Purchase Price Adjustment
A purchase price adjustment clause is a tool intended to alter the contract price in response to one or more triggering events. Triggering events often involve factors that are beyond the parties’ control. They can be anything that the parties deem likely to have a substantial or material impact on the value of the asset being purchased or the services being rendered. These clauses are often triggered post-closing. They allow parties to account for changing circumstances over the term of the agreement.
Purchase price adjustments are used frequently in the acquisition of power generation assets. Changes to subsidies, feed-in-tariffs, increased import duties, revision to amounts available for tax credit financing, plant capacity, and other events that alter the value of the project or project company are often the subject of price adjustment clauses.
There may also be individual commodity or equipment price adjustments for items that are critical to a project. Those are more likely to be seen in a construction or EPC contract. Adjustments based on currency fluctuations are also sometimes utilized.
Other Theories of Contractual Relief
Parties may look to other theories for contractual relief. The concepts of frustration of purpose, commercial impracticability and impossibility of performance are three examples of such theories. Frustration of purpose may lie where an unforeseen event alters a party's main purpose for entering a contract, making the performance of the contract dramatically different from the performance originally anticipated. Importantly, both parties must have known of the principal purpose at the time the contract was made. Impracticability excuses a party from a specific duty outlined in a contract when that duty has become unreasonably difficult or too expensive to perform. Impossibility refers to a case where a specific contractual obligation becomes reasonably impossible to fulfill.

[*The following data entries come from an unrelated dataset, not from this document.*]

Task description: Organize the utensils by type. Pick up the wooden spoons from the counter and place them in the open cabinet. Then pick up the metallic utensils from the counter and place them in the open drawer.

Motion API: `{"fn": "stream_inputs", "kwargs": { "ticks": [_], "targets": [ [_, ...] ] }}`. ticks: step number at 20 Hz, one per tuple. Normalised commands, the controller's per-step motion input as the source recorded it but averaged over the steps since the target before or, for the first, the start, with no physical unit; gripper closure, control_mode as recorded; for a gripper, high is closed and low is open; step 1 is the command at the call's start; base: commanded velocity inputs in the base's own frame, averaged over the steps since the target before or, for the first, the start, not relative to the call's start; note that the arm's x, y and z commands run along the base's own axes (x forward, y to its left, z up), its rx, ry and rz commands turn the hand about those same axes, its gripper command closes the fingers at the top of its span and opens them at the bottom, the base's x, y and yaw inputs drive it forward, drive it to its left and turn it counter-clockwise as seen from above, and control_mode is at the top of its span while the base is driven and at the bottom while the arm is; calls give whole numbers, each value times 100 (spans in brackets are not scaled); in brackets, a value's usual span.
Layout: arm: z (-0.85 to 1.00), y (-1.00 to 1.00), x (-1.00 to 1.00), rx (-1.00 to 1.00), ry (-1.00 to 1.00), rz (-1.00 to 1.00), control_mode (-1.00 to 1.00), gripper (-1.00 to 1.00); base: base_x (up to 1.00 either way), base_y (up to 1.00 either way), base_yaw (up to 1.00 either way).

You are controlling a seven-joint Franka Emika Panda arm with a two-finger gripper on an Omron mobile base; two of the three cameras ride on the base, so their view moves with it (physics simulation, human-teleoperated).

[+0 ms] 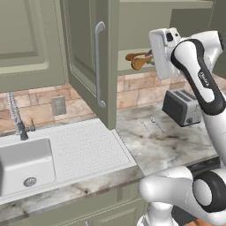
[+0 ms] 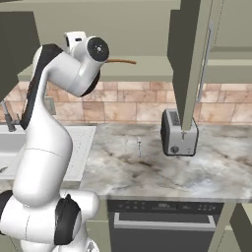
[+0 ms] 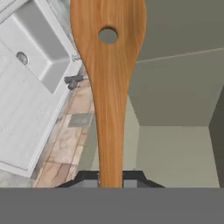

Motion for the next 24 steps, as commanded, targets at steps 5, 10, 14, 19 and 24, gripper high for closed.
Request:
{"fn": "stream_inputs", "kwargs": {
  "ticks": [5,10,14,19,24],
  "targets": [
    [7,35,44,4,-6,-5,-100,100,0,0,0],
    [4,27,36,0,-4,-7,-100,100,0,0,0],
    [5,18,32,0,0,-2,-100,100,0,0,0],
    [8,23,31,0,0,-1,-100,100,0,0,0],
    [12,25,32,0,0,0,-100,100,0,0,0]
  ]
}}
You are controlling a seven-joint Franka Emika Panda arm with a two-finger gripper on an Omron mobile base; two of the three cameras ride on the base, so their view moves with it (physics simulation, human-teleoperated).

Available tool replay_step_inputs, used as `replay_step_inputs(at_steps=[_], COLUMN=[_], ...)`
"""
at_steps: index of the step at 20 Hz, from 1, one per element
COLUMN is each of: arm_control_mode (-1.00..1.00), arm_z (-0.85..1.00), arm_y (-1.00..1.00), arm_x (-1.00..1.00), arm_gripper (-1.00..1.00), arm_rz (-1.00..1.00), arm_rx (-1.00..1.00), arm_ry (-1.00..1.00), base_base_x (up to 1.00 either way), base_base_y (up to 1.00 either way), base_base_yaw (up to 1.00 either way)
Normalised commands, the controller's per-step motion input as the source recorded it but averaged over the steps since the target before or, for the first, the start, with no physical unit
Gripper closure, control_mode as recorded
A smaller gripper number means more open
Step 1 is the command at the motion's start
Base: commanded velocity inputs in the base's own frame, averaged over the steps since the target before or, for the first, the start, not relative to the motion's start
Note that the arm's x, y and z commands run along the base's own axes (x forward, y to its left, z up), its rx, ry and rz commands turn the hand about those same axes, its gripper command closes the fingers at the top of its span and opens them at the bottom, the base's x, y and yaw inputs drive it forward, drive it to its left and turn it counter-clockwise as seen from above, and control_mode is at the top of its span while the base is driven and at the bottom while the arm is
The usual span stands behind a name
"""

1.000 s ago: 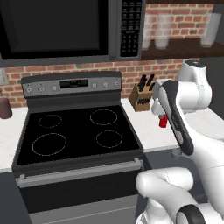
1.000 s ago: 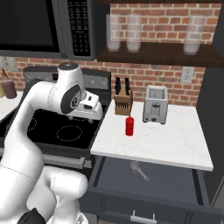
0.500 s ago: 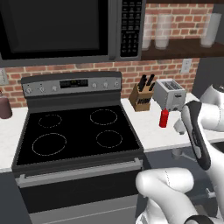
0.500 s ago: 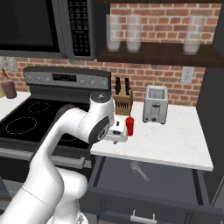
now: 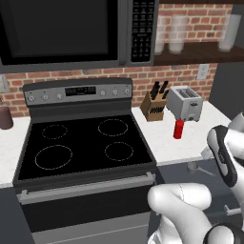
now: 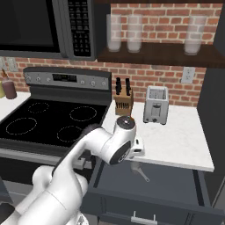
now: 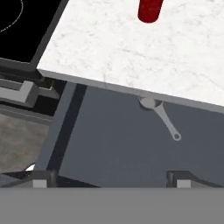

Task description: Pick the measuring cup from the drawer and place it on the counter.

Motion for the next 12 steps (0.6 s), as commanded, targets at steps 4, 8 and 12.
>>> replay_step_inputs(at_steps=[4,8,12], arm_control_mode=[-1.00,-1.00,-1.00], arm_z=[-0.68,-0.61,-0.40], arm_y=[-0.27,-0.42,-0.56], arm_x=[0.28,0.36,0.30], arm_gripper=[-1.00,-1.00,-1.00], arm_rz=[0.13,0.12,0.10], arm_rx=[0.00,0.00,0.02], arm_ry=[0.00,0.00,0.00], base_base_x=[0.00,0.00,0.00], base_base_y=[0.00,0.00,0.00], base_base_yaw=[0.00,0.00,0.00])
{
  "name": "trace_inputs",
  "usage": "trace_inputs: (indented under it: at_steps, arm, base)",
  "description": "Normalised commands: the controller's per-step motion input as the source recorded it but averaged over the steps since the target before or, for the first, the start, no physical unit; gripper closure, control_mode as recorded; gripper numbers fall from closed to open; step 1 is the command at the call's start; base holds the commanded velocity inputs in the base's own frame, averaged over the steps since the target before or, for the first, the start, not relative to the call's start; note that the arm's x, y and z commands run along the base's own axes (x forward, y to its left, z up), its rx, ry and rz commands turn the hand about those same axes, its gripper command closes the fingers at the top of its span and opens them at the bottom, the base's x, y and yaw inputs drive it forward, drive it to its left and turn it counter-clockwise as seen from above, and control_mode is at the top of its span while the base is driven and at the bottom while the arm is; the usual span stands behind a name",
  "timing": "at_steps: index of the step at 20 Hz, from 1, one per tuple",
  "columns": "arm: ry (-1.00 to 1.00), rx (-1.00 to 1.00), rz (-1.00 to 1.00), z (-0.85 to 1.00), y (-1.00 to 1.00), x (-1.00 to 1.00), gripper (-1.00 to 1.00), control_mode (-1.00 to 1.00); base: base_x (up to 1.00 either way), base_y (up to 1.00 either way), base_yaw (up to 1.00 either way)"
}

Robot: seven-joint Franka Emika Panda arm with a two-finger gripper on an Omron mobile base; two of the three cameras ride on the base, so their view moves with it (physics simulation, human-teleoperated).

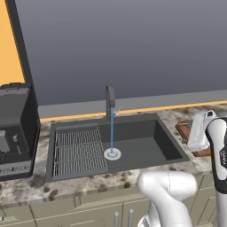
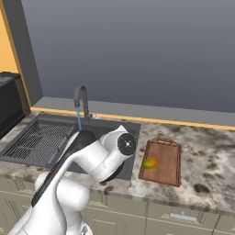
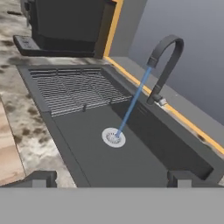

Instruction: Pick the mango from the sink and place it on the cutting board to airdry. Then turn off the sink faucet.

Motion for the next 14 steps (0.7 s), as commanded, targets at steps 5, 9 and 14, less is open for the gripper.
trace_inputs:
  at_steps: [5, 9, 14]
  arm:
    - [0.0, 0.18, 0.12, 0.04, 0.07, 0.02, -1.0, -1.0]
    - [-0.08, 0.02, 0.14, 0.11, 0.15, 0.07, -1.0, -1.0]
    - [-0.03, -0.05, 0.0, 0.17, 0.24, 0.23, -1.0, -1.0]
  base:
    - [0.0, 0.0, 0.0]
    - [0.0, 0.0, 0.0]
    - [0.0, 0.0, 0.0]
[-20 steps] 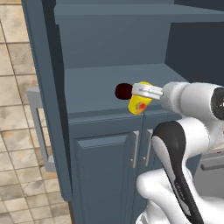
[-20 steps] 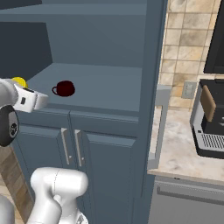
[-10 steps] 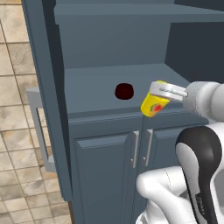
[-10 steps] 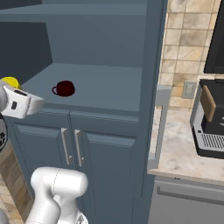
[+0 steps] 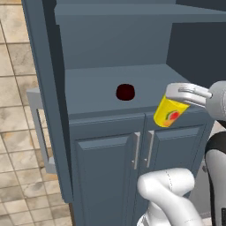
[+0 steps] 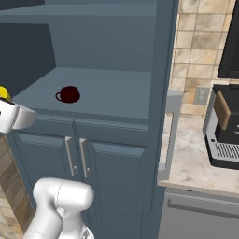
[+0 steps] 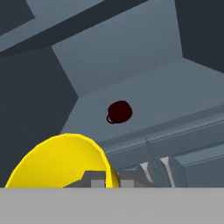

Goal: There is a tray on the dining counter. Grab the cup, mug, and pitcher and place them on the tray. The pitcher may be placed next to the tray if it cannot fit the tray.

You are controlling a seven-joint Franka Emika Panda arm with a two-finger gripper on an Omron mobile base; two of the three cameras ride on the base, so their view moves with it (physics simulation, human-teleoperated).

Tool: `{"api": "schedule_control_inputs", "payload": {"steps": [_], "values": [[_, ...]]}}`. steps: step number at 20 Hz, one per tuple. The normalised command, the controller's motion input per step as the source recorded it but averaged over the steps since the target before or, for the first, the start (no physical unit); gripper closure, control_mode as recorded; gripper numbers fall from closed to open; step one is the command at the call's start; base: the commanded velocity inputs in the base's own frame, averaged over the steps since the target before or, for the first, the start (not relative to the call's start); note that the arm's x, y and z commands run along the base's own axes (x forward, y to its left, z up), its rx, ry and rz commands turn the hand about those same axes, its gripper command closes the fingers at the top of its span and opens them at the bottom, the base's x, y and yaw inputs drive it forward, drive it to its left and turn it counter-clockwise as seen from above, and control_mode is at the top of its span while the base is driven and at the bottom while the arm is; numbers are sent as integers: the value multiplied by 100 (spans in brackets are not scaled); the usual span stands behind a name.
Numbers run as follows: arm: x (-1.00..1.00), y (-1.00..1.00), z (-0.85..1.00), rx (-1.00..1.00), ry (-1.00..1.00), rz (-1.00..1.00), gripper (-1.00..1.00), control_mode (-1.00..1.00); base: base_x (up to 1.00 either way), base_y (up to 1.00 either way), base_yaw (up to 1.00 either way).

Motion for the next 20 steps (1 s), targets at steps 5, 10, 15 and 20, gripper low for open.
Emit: {"api": "schedule_control_inputs", "payload": {"steps": [5, 10, 15, 20], "values": [[-10, -33, 16, 0, 9, 0, 100, -100, 0, 0, 0], [0, -20, 6, 0, 8, 0, 100, -100, 0, 0, 0], [-3, -15, 0, -1, 2, 0, 100, -100, 0, 0, 0], [0, 0, 0, -6, 0, 0, 100, -100, 0, 0, 0]]}}
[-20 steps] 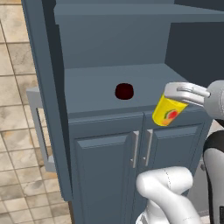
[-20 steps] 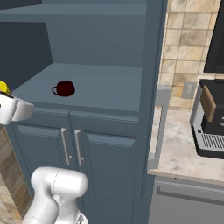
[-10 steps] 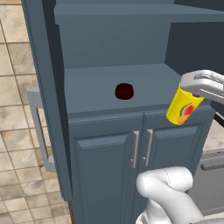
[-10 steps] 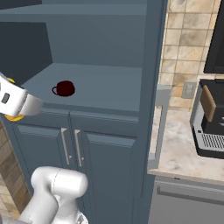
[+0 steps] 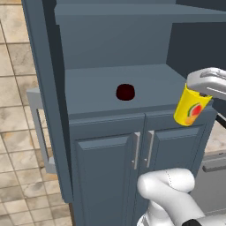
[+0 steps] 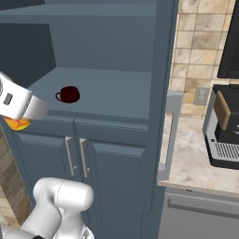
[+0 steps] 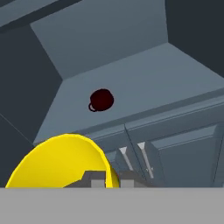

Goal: There is a tray on the dining counter. Grab the cup, mug, and pitcher and place them on the tray. The pitcher may be placed next to the tray if it cannot fit the tray.

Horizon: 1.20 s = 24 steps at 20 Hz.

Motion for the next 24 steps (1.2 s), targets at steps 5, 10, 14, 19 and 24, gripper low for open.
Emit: {"api": "schedule_control_inputs", "payload": {"steps": [5, 10, 14, 19, 24], "values": [[0, 0, 0, -15, 3, 0, 100, -100, 0, 0, 0], [0, 0, 0, -3, 5, 0, 100, -100, 0, 0, 0], [-7, -1, 0, 0, 2, 0, 100, -100, 0, 0, 0], [-12, -1, 0, 0, 0, 0, 100, 100, -5, 0, 0], [0, 0, 0, 0, 0, 0, 100, 100, -44, 0, 0]]}}
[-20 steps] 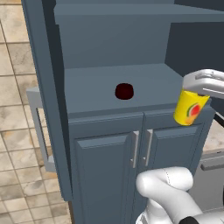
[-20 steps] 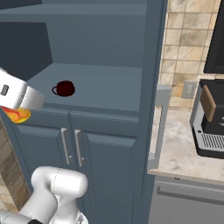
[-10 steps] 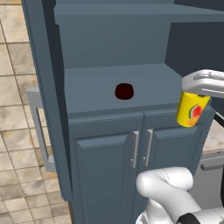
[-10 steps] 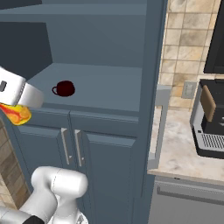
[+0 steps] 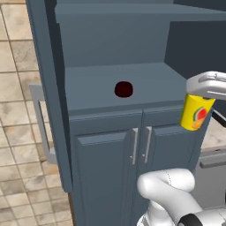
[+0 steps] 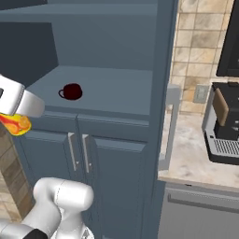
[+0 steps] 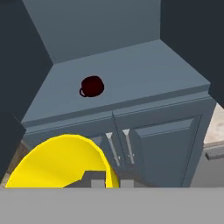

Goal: There is a tray on the dining counter. Grab the cup, mug, and pitcher and place them on the tray. The pitcher may be placed next to the tray if it cannot fit the tray.

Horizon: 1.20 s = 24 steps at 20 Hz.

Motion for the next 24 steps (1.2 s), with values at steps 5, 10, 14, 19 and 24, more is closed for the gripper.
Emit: {"api": "schedule_control_inputs", "payload": {"steps": [5, 10, 14, 19, 24], "values": [[0, 0, 0, 0, 0, 0, 100, 100, -70, 0, 0], [0, 0, 0, 0, 0, 0, 100, 100, -78, 0, 0], [0, 0, 0, 0, 0, 0, 100, 100, -73, 0, -1], [0, 0, 0, 0, 0, 0, 100, 100, -60, 0, -5], [0, 0, 0, 0, 0, 0, 100, 100, -27, 0, -32]]}}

Frustration of purpose, impracticability, and impossibility are not easy theories to prove. The set of circumstances to which these concepts may apply are unusual and increased expense is typically not enough to sustain such a claim in most instances.
Conclusion
The changing US policy landscape, particularly with respect to imports and domestic energy regulations, could cause the cost to perform the contract and the expected benefits of the contract to be different than originally contemplated. For future contracts, parties should carefully consider whether to include contractual relief clauses aimed at excusing performance or altering the price of the bargain. For existing contracts, parties should review their rights carefully and determine whether they have additional contractual rights because of changes to laws and policies.
Due to the changing US policy landscape and the effects these changes may have on the costs and benefits of existing and future contracts, parties should be aware of potential contractual relief clauses in those agreements.